REQUIRED ACTION –
In the data that follows, count each line with the string "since"; the reply is the number only.

── LISTED RECORDS

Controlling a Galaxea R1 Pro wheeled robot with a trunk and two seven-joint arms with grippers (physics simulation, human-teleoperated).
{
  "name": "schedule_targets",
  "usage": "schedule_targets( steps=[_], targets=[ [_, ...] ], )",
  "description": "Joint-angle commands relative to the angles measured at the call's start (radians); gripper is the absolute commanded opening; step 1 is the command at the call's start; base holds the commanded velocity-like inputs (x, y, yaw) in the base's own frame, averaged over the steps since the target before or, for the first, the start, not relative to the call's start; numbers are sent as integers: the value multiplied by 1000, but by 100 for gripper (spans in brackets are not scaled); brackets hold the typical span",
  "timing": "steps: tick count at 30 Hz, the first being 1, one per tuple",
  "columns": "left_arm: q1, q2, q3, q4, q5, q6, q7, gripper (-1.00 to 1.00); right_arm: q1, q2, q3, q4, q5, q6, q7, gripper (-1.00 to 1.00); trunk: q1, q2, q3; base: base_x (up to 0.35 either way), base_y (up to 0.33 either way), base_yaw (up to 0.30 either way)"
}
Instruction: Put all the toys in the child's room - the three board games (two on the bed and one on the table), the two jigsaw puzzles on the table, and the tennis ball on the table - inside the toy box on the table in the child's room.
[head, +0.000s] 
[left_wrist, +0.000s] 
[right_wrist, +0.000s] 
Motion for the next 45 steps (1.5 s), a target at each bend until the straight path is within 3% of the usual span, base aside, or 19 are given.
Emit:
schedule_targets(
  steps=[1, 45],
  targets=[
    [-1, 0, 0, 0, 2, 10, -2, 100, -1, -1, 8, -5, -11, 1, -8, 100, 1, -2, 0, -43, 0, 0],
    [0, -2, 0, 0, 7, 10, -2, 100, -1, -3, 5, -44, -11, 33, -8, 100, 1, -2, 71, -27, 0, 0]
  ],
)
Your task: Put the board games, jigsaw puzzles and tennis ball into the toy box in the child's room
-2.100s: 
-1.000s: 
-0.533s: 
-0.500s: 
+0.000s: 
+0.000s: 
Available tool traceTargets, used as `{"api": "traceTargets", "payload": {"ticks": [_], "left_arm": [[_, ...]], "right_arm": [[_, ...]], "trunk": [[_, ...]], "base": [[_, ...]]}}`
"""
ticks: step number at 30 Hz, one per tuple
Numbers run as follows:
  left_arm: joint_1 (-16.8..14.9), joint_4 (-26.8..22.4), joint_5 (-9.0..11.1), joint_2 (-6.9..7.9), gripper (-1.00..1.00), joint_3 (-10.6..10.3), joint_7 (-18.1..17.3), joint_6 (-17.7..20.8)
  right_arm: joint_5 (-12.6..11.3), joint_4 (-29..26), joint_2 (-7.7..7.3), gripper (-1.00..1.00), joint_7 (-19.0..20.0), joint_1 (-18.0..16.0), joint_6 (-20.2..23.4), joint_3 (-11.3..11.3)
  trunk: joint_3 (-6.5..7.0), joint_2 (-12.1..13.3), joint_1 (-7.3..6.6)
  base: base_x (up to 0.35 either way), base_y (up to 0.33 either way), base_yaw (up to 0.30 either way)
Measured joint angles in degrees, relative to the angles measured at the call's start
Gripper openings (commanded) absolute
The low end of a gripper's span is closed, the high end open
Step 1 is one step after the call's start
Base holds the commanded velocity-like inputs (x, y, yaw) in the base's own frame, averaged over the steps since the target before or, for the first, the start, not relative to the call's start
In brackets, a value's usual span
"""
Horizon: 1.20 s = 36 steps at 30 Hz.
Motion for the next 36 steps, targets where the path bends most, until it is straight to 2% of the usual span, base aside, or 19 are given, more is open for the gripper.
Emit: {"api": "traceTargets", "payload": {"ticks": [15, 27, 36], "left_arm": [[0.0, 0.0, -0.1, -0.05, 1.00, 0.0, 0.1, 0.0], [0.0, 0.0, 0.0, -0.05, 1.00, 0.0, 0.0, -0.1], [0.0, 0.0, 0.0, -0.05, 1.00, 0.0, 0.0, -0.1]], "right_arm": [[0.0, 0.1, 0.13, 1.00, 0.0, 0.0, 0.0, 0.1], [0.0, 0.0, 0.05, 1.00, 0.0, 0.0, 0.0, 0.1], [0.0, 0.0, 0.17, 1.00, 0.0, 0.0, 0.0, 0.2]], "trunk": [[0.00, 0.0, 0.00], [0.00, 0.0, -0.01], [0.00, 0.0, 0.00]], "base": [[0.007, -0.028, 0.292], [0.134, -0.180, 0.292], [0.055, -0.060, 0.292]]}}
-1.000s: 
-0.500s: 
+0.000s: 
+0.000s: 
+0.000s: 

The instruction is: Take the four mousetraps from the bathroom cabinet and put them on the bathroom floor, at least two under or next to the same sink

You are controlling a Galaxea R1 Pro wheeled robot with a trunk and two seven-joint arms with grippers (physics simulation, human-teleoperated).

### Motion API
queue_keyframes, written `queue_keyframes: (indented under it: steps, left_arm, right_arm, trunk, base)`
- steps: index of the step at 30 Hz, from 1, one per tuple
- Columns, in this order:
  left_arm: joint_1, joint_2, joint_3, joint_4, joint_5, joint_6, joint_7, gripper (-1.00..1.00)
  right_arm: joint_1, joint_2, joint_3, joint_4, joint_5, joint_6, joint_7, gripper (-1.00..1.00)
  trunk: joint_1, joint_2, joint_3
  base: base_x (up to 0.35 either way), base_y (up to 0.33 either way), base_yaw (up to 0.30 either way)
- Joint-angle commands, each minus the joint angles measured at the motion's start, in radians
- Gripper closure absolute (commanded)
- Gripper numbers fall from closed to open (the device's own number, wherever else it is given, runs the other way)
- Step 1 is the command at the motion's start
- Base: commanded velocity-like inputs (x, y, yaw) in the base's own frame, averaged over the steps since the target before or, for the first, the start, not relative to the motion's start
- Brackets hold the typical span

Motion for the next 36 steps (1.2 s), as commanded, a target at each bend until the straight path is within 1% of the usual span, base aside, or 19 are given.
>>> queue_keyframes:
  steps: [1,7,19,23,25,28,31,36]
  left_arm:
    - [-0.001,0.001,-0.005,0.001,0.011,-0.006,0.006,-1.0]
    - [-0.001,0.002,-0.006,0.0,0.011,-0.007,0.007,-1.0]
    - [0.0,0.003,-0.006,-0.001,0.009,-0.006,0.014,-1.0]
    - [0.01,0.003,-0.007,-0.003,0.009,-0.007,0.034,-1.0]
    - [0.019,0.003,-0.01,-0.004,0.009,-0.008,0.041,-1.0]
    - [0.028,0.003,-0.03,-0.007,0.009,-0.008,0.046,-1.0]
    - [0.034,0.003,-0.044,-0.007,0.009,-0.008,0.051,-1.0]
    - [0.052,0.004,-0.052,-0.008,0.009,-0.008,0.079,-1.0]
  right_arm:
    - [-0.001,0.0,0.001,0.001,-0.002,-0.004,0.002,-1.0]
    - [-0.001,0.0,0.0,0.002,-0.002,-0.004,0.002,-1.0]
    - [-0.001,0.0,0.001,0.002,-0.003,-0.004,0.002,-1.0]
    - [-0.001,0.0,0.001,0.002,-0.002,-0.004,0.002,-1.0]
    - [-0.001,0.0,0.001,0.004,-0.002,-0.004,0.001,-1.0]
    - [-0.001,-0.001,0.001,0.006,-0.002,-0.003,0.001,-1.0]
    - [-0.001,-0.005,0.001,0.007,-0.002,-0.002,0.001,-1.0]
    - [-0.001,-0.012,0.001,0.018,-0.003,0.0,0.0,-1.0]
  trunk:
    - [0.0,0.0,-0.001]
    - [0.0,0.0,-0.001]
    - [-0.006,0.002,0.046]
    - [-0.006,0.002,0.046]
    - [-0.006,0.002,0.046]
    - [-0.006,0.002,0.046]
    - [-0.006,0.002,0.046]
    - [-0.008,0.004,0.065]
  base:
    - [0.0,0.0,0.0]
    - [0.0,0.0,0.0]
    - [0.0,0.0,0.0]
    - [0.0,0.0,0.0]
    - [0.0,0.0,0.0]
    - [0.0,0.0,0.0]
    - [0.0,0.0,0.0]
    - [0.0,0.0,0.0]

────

EXERCISE OUTPUT –
3